**Task details**: Quote the whole listing word for word, please.

(Available data)

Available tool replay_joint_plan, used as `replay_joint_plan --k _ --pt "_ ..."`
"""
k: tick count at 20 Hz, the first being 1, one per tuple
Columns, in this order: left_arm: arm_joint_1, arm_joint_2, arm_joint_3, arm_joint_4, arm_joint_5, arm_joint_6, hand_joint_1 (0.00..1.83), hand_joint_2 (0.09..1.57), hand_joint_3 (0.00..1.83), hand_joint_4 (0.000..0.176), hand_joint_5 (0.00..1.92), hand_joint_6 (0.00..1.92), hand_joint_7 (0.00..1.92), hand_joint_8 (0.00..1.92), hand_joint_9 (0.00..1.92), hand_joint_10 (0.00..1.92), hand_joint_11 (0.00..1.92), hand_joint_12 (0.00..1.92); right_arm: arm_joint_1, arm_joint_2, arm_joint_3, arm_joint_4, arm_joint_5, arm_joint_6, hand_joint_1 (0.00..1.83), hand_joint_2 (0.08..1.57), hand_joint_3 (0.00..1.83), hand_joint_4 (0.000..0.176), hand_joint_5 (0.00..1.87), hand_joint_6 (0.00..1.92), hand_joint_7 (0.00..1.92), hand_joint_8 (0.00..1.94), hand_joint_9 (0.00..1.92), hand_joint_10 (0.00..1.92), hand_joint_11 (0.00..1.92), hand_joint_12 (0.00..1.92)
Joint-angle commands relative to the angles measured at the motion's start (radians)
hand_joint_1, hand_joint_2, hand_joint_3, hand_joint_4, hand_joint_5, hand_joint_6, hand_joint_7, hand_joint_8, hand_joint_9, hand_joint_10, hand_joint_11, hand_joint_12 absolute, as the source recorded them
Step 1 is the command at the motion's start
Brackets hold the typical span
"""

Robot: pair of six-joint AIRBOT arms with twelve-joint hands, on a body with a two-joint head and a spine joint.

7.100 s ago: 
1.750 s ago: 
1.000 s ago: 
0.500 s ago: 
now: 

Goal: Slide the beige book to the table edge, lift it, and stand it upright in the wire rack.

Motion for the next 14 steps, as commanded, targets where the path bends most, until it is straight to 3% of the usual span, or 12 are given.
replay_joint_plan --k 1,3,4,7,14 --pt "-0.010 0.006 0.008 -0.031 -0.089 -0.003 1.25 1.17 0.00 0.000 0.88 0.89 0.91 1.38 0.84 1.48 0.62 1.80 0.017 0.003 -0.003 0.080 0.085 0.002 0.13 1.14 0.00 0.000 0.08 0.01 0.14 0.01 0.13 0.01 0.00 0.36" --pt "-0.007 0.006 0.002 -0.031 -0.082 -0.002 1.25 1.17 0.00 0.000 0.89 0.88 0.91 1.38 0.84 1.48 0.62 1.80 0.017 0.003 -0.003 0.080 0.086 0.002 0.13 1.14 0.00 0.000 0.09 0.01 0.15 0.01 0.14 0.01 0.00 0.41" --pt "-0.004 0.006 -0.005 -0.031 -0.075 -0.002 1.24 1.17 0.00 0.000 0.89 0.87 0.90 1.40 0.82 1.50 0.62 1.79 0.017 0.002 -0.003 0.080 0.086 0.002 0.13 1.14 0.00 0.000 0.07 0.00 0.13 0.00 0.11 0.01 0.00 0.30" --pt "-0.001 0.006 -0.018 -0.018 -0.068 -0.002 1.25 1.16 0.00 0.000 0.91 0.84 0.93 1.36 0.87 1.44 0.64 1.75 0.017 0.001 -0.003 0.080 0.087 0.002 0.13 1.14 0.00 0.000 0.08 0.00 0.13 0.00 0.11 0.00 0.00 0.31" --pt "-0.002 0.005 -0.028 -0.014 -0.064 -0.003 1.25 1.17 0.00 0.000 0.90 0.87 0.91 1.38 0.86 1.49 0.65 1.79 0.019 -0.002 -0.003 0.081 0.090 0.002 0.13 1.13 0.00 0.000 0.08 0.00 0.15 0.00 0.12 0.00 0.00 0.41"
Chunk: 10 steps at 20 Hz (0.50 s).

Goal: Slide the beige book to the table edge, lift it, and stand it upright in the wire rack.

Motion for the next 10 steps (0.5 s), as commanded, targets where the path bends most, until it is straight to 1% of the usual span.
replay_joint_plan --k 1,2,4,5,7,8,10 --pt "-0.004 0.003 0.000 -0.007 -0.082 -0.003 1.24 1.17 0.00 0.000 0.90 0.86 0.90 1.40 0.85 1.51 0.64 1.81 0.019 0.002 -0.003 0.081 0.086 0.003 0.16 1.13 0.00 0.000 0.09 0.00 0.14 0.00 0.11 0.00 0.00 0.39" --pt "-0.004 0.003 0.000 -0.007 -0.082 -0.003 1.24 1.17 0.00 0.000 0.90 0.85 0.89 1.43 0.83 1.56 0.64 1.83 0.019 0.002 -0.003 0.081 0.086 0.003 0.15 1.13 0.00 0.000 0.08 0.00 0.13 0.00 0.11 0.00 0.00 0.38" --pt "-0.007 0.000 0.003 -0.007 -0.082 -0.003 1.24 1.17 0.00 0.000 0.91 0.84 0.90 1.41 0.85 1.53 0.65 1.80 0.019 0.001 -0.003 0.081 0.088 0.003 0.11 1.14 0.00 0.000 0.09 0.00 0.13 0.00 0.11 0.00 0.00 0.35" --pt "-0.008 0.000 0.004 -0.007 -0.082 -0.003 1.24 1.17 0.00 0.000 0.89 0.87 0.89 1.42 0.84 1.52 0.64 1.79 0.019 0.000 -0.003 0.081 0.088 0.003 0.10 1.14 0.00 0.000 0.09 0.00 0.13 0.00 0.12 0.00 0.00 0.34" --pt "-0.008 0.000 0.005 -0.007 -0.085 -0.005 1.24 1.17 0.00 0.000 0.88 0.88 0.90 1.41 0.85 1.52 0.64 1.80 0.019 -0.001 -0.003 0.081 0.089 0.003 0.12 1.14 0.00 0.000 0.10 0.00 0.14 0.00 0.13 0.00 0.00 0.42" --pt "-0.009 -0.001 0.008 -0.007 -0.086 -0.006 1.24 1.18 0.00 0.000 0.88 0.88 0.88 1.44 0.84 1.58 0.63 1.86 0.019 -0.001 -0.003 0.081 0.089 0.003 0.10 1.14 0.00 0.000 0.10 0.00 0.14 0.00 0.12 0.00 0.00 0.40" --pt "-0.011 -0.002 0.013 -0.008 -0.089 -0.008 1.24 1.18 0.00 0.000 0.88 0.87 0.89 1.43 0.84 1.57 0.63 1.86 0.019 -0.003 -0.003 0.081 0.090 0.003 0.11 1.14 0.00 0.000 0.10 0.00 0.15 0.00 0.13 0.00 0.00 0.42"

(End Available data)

**Response for this exercise**:
Available tool replay_joint_plan, used as `replay_joint_plan --k _ --pt "_ ..."`
"""
k: tick count at 20 Hz, the first being 1, one per tuple
Columns, in this order: left_arm: arm_joint_1, arm_joint_2, arm_joint_3, arm_joint_4, arm_joint_5, arm_joint_6, hand_joint_1 (0.00..1.83), hand_joint_2 (0.09..1.57), hand_joint_3 (0.00..1.83), hand_joint_4 (0.000..0.176), hand_joint_5 (0.00..1.92), hand_joint_6 (0.00..1.92), hand_joint_7 (0.00..1.92), hand_joint_8 (0.00..1.92), hand_joint_9 (0.00..1.92), hand_joint_10 (0.00..1.92), hand_joint_11 (0.00..1.92), hand_joint_12 (0.00..1.92); right_arm: arm_joint_1, arm_joint_2, arm_joint_3, arm_joint_4, arm_joint_5, arm_joint_6, hand_joint_1 (0.00..1.83), hand_joint_2 (0.08..1.57), hand_joint_3 (0.00..1.83), hand_joint_4 (0.000..0.176), hand_joint_5 (0.00..1.87), hand_joint_6 (0.00..1.92), hand_joint_7 (0.00..1.92), hand_joint_8 (0.00..1.94), hand_joint_9 (0.00..1.92), hand_joint_10 (0.00..1.92), hand_joint_11 (0.00..1.92), hand_joint_12 (0.00..1.92)
Joint-angle commands relative to the angles measured at the motion's start (radians)
hand_joint_1, hand_joint_2, hand_joint_3, hand_joint_4, hand_joint_5, hand_joint_6, hand_joint_7, hand_joint_8, hand_joint_9, hand_joint_10, hand_joint_11, hand_joint_12 absolute, as the source recorded them
Step 1 is the command at the motion's start
Brackets hold the typical span
"""

Robot: pair of six-joint AIRBOT arms with twelve-joint hands, on a body with a two-joint head and a spine joint.

7.100 s ago: 
1.750 s ago: 
1.000 s ago: 
0.500 s ago: 
now: 

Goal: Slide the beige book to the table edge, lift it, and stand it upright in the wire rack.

Motion for the next 14 steps, as commanded, targets where the path bends most, until it is straight to 3% of the usual span, or 12 are given.
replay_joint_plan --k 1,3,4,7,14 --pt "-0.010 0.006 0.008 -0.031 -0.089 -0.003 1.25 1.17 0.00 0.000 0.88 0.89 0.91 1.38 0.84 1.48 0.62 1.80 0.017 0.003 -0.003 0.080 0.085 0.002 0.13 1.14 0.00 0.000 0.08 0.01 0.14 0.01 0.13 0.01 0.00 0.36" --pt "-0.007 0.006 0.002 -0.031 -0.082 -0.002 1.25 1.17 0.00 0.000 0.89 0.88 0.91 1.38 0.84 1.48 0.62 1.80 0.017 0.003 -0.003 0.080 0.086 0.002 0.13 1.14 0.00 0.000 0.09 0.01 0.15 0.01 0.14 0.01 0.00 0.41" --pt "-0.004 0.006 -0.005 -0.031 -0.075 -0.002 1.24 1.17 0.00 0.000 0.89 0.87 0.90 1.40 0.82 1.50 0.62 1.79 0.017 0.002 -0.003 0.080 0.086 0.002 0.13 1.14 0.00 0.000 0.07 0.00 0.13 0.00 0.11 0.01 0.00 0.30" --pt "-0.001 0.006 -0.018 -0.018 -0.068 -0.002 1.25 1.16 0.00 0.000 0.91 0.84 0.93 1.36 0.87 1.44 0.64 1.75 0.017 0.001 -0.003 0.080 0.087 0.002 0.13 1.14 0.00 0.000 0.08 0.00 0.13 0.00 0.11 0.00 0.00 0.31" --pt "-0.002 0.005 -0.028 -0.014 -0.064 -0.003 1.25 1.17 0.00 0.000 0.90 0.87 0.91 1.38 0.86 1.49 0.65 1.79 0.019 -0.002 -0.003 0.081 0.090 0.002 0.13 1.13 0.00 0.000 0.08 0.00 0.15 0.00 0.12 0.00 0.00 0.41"
Chunk: 10 steps at 20 Hz (0.50 s).

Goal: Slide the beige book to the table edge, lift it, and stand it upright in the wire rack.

Motion for the next 10 steps (0.5 s), as commanded, targets where the path bends most, until it is straight to 1% of the usual span.
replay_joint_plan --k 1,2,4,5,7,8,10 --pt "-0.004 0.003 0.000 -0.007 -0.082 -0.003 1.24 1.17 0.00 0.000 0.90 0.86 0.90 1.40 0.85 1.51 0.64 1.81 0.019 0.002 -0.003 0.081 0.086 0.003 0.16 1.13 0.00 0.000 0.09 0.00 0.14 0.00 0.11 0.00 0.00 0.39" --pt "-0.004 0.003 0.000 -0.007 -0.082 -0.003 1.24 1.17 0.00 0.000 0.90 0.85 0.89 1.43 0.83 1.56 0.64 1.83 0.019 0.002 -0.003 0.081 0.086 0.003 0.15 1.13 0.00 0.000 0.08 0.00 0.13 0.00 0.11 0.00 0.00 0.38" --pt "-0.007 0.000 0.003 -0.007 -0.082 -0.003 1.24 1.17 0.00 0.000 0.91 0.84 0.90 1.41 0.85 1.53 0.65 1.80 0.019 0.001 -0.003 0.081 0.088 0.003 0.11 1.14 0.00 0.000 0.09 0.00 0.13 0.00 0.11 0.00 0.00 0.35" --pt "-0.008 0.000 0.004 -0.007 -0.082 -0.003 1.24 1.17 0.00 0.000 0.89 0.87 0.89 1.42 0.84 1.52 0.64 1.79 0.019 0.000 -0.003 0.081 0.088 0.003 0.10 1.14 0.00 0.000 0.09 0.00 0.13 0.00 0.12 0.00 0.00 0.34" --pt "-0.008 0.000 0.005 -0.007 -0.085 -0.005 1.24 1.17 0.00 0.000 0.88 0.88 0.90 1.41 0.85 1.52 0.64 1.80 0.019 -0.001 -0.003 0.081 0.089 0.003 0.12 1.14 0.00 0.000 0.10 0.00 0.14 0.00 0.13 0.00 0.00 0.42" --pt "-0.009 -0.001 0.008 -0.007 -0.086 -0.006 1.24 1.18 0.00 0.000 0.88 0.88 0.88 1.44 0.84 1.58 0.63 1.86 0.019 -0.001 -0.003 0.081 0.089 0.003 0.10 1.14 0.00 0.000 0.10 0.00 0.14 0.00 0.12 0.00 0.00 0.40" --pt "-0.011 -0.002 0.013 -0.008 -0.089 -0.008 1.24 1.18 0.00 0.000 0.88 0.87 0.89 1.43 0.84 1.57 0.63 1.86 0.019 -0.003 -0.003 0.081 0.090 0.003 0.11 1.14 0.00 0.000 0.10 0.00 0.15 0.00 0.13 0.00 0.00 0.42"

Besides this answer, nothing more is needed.